▸ PROMPT: Every line below that has "such" in it should be copied.

[Opening DATA EXCERPTS section]

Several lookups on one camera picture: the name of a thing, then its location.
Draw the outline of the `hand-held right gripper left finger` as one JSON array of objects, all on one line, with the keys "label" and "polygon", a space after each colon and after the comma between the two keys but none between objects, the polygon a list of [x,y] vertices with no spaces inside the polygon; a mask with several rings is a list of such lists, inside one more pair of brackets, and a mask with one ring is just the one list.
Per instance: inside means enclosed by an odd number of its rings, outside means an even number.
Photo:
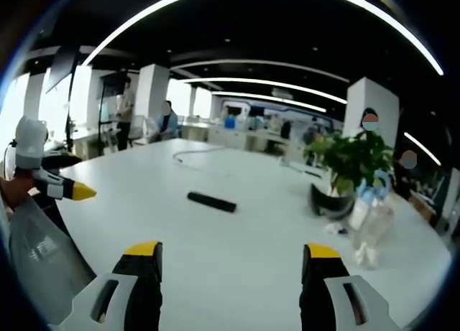
[{"label": "hand-held right gripper left finger", "polygon": [[162,242],[134,245],[112,272],[97,276],[50,330],[158,330],[162,307]]}]

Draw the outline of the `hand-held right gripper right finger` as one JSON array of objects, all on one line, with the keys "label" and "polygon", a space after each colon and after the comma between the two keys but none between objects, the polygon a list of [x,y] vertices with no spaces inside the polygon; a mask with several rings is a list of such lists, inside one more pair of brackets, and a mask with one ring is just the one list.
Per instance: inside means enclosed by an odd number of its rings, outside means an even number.
[{"label": "hand-held right gripper right finger", "polygon": [[398,330],[389,304],[363,277],[351,275],[340,254],[316,243],[303,249],[299,298],[302,330]]}]

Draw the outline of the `person's left hand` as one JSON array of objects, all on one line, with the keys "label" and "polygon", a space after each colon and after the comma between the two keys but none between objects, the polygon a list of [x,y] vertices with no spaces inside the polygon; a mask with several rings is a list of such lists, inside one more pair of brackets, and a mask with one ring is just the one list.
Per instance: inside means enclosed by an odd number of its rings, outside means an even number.
[{"label": "person's left hand", "polygon": [[32,170],[16,168],[13,179],[1,178],[1,196],[11,209],[16,208],[34,187]]}]

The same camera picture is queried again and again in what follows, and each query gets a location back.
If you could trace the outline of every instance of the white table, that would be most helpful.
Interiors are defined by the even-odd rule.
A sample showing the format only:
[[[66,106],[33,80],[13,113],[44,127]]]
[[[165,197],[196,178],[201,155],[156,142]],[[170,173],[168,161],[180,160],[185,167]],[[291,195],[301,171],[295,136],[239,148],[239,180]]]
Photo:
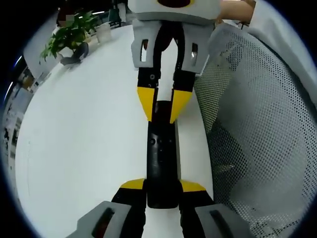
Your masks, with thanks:
[[[58,64],[34,95],[20,129],[16,185],[23,210],[44,238],[63,238],[77,220],[119,187],[146,176],[147,120],[131,58],[131,26],[80,65]],[[163,85],[172,84],[176,45],[163,53]],[[170,88],[159,99],[168,98]],[[182,178],[212,196],[211,164],[196,96],[178,120]],[[146,209],[143,237],[182,237],[179,211]]]

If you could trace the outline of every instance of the person's arm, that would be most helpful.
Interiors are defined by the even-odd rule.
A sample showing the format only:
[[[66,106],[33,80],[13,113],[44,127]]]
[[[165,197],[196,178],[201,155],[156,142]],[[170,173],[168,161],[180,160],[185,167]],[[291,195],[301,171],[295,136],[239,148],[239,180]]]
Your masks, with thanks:
[[[254,7],[245,1],[222,0],[219,19],[238,20],[250,23]]]

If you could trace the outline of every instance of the green leaves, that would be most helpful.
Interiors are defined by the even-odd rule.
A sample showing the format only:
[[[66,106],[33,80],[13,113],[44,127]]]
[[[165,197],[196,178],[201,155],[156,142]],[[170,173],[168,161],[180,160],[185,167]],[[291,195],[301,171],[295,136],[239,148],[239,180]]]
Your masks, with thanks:
[[[46,60],[48,56],[54,56],[56,58],[57,53],[65,47],[74,51],[78,45],[85,41],[87,32],[95,30],[96,25],[97,19],[93,17],[91,11],[82,15],[79,13],[75,14],[74,21],[71,24],[66,27],[61,27],[51,36],[40,57],[44,58],[44,60]]]

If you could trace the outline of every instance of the white robot body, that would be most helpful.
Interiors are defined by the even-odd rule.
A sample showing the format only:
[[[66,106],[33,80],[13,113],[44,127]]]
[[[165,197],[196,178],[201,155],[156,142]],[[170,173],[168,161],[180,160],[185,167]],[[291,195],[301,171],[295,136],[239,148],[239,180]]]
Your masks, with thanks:
[[[180,21],[209,25],[220,14],[220,0],[129,0],[138,20]]]

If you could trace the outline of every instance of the white sleeve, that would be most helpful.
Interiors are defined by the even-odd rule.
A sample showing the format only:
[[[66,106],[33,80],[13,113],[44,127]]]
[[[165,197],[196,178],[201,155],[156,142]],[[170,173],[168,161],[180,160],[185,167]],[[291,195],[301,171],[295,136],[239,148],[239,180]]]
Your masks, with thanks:
[[[248,29],[251,35],[271,47],[299,77],[317,109],[317,70],[295,30],[264,0],[257,0]]]

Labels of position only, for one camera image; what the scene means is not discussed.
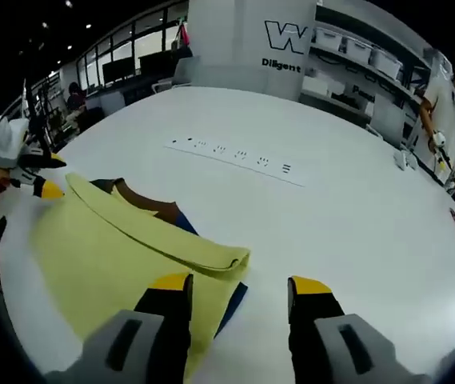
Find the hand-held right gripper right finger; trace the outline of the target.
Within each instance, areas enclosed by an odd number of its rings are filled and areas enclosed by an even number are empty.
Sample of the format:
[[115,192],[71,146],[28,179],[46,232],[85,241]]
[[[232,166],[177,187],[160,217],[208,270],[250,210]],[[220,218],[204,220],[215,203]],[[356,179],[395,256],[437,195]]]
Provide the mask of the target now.
[[289,351],[296,383],[431,383],[397,360],[394,344],[356,314],[345,314],[318,280],[288,278]]

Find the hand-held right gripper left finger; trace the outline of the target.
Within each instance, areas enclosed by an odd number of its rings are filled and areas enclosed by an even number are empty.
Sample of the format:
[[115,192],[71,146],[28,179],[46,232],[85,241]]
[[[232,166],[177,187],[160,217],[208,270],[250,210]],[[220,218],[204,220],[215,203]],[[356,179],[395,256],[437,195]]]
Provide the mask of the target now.
[[120,310],[84,342],[67,370],[47,383],[183,383],[191,345],[194,276],[157,279],[133,310]]

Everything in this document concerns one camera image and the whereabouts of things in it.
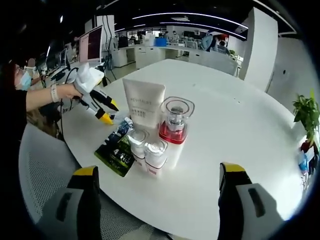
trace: black shirt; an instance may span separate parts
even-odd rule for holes
[[[31,222],[21,192],[19,180],[19,148],[27,124],[27,91],[0,89],[1,100],[1,216],[3,229],[12,230],[10,236],[34,237]]]

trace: hand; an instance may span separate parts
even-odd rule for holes
[[[75,88],[73,83],[57,86],[57,93],[59,98],[73,99],[75,96],[82,97],[82,94]]]

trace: woman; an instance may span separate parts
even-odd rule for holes
[[[21,69],[12,61],[3,65],[0,75],[0,100],[1,100],[1,184],[3,217],[9,226],[17,226],[18,232],[34,236],[33,225],[26,211],[19,182],[19,147],[26,124],[28,111],[37,109],[46,104],[58,102],[62,98],[72,99],[81,97],[73,84],[56,86],[56,94],[52,89],[28,90],[31,77],[27,71]]]

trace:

[Closing DATA EXCERPTS section]

▸ SOLUTION FOR THIS EXERCISE:
Draw the outline of the `hand-held right gripper left finger` as one JSON array of objects, all on one line, with the keys "label" and "polygon", a space after each colon and after the comma between the two keys but none between objects, the polygon a list of [x,y] vertices with no spaces inside the polygon; a mask with several rings is a list of such lists, inside one more pair of brackets, and a mask with one ring is just the one list.
Draw the outline of the `hand-held right gripper right finger` as one JSON array of objects, all on one line, with the keys "label" and "polygon", a space after each colon and after the comma between the two keys but none between objects, the polygon a list of [x,y] vertices with no spaces inside the polygon; a mask with several rings is a list of such lists, inside one more pair of brackets, and a mask with one ring is just the one list.
Draw the outline of the `person's left hand` as one JSON array of objects, all on one line, with the keys "label" and "polygon", a space after each colon and after the comma between the two keys but none between objects, the polygon a list of [x,y] vertices with no spaces inside the polygon; a mask with several rings is a list of such lists, inside one more pair of brackets, and a mask with one ring is just the one list.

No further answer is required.